| GIVEN ENTRIES |
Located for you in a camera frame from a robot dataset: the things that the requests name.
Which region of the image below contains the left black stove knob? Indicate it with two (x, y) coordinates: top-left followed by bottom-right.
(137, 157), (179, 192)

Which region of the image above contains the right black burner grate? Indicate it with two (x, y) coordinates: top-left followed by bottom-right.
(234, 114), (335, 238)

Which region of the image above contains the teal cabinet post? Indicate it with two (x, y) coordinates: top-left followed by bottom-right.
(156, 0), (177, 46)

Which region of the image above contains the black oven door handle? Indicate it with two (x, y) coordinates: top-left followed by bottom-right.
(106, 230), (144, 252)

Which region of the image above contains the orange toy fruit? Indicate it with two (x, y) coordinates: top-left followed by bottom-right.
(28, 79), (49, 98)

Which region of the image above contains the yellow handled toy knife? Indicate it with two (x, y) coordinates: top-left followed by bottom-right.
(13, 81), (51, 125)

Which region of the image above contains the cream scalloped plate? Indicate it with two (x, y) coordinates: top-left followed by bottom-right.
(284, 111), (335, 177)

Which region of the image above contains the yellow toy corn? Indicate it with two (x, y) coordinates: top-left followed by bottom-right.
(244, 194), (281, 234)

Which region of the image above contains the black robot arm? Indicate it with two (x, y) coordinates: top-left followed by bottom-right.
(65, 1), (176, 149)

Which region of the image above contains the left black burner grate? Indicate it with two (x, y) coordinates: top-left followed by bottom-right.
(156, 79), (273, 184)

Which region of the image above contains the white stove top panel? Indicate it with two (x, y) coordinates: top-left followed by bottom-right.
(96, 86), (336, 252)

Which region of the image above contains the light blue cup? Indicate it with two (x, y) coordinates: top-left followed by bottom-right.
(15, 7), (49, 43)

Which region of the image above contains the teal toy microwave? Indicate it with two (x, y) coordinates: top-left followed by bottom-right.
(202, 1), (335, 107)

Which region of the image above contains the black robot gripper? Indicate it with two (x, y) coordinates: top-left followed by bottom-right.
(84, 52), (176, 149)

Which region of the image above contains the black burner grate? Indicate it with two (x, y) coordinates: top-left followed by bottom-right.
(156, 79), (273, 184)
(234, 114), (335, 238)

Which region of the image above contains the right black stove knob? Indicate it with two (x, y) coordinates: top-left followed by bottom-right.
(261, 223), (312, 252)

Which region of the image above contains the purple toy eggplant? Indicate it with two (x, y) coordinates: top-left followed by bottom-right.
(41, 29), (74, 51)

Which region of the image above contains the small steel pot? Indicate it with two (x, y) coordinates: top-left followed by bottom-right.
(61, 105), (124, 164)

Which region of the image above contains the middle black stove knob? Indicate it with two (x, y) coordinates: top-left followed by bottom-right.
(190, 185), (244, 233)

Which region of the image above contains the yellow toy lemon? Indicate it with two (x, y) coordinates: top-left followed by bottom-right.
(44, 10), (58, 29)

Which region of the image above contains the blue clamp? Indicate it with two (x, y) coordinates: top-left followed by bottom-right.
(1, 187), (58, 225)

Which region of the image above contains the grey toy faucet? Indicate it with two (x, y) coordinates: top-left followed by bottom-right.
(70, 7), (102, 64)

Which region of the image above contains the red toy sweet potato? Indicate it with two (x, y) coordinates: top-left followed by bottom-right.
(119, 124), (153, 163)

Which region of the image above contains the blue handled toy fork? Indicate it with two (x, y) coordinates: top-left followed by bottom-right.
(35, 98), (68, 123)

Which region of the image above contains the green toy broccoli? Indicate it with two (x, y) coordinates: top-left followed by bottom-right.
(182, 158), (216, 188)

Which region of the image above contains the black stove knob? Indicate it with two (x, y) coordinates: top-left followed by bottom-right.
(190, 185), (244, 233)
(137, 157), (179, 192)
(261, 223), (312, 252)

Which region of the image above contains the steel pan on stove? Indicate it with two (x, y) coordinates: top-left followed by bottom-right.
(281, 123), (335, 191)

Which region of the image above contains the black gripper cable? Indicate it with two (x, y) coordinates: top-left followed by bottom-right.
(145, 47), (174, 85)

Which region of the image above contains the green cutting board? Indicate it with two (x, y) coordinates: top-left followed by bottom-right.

| WORK INSTRUCTIONS |
Could you transcribe each entry exactly as it stands?

| REPLY |
Located for you in a camera frame from a robot dataset: the things that the requests name.
Which region of the image below contains the left black stove knob? Indicate it with two (x, y) coordinates: top-left followed by bottom-right.
(137, 157), (179, 192)

Which region of the image above contains the right black burner grate? Indicate it with two (x, y) coordinates: top-left followed by bottom-right.
(234, 114), (335, 238)

Which region of the image above contains the teal cabinet post? Indicate it with two (x, y) coordinates: top-left followed by bottom-right.
(156, 0), (177, 46)

Which region of the image above contains the black oven door handle? Indicate it with two (x, y) coordinates: top-left followed by bottom-right.
(106, 230), (144, 252)

Which region of the image above contains the orange toy fruit? Indicate it with two (x, y) coordinates: top-left followed by bottom-right.
(28, 79), (49, 98)

Which region of the image above contains the yellow handled toy knife? Indicate it with two (x, y) coordinates: top-left followed by bottom-right.
(13, 81), (51, 125)

Which region of the image above contains the cream scalloped plate? Indicate it with two (x, y) coordinates: top-left followed by bottom-right.
(284, 111), (335, 177)

Which region of the image above contains the yellow toy corn? Indicate it with two (x, y) coordinates: top-left followed by bottom-right.
(244, 194), (281, 234)

Which region of the image above contains the black robot arm? Indicate it with two (x, y) coordinates: top-left followed by bottom-right.
(65, 1), (176, 149)

Which region of the image above contains the left black burner grate? Indicate it with two (x, y) coordinates: top-left followed by bottom-right.
(156, 79), (273, 184)

Which region of the image above contains the white stove top panel? Indicate it with two (x, y) coordinates: top-left followed by bottom-right.
(96, 86), (336, 252)

Which region of the image above contains the light blue cup? Indicate it with two (x, y) coordinates: top-left followed by bottom-right.
(15, 7), (49, 43)

Which region of the image above contains the teal toy microwave? Indicate it with two (x, y) coordinates: top-left followed by bottom-right.
(202, 1), (335, 107)

Which region of the image above contains the black robot gripper? Indicate it with two (x, y) coordinates: top-left followed by bottom-right.
(84, 52), (176, 149)

Which region of the image above contains the black burner grate? Indicate it with two (x, y) coordinates: top-left followed by bottom-right.
(156, 79), (273, 184)
(234, 114), (335, 238)

Which region of the image above contains the right black stove knob? Indicate it with two (x, y) coordinates: top-left followed by bottom-right.
(261, 223), (312, 252)

Which region of the image above contains the purple toy eggplant? Indicate it with two (x, y) coordinates: top-left followed by bottom-right.
(41, 29), (74, 51)

Which region of the image above contains the small steel pot? Indicate it with two (x, y) coordinates: top-left followed by bottom-right.
(61, 105), (124, 164)

Which region of the image above contains the middle black stove knob? Indicate it with two (x, y) coordinates: top-left followed by bottom-right.
(190, 185), (244, 233)

Which region of the image above contains the yellow toy lemon? Indicate it with two (x, y) coordinates: top-left followed by bottom-right.
(44, 10), (58, 29)

Which region of the image above contains the blue clamp? Indicate it with two (x, y) coordinates: top-left followed by bottom-right.
(1, 187), (58, 225)

Which region of the image above contains the grey toy faucet? Indicate it with two (x, y) coordinates: top-left followed by bottom-right.
(70, 7), (102, 64)

Which region of the image above contains the red toy sweet potato? Indicate it with two (x, y) coordinates: top-left followed by bottom-right.
(119, 124), (153, 163)

Which region of the image above contains the blue handled toy fork? Indicate it with two (x, y) coordinates: top-left followed by bottom-right.
(35, 98), (68, 123)

Which region of the image above contains the green toy broccoli? Indicate it with two (x, y) coordinates: top-left followed by bottom-right.
(182, 158), (216, 188)

Which region of the image above contains the black stove knob? Indicate it with two (x, y) coordinates: top-left followed by bottom-right.
(190, 185), (244, 233)
(137, 157), (179, 192)
(261, 223), (312, 252)

Which region of the image above contains the steel pan on stove? Indicate it with two (x, y) coordinates: top-left followed by bottom-right.
(281, 123), (335, 191)

Which region of the image above contains the black gripper cable? Indicate it with two (x, y) coordinates: top-left followed by bottom-right.
(145, 47), (174, 85)

Which region of the image above contains the green cutting board? Indicate it with two (x, y) coordinates: top-left followed by bottom-right.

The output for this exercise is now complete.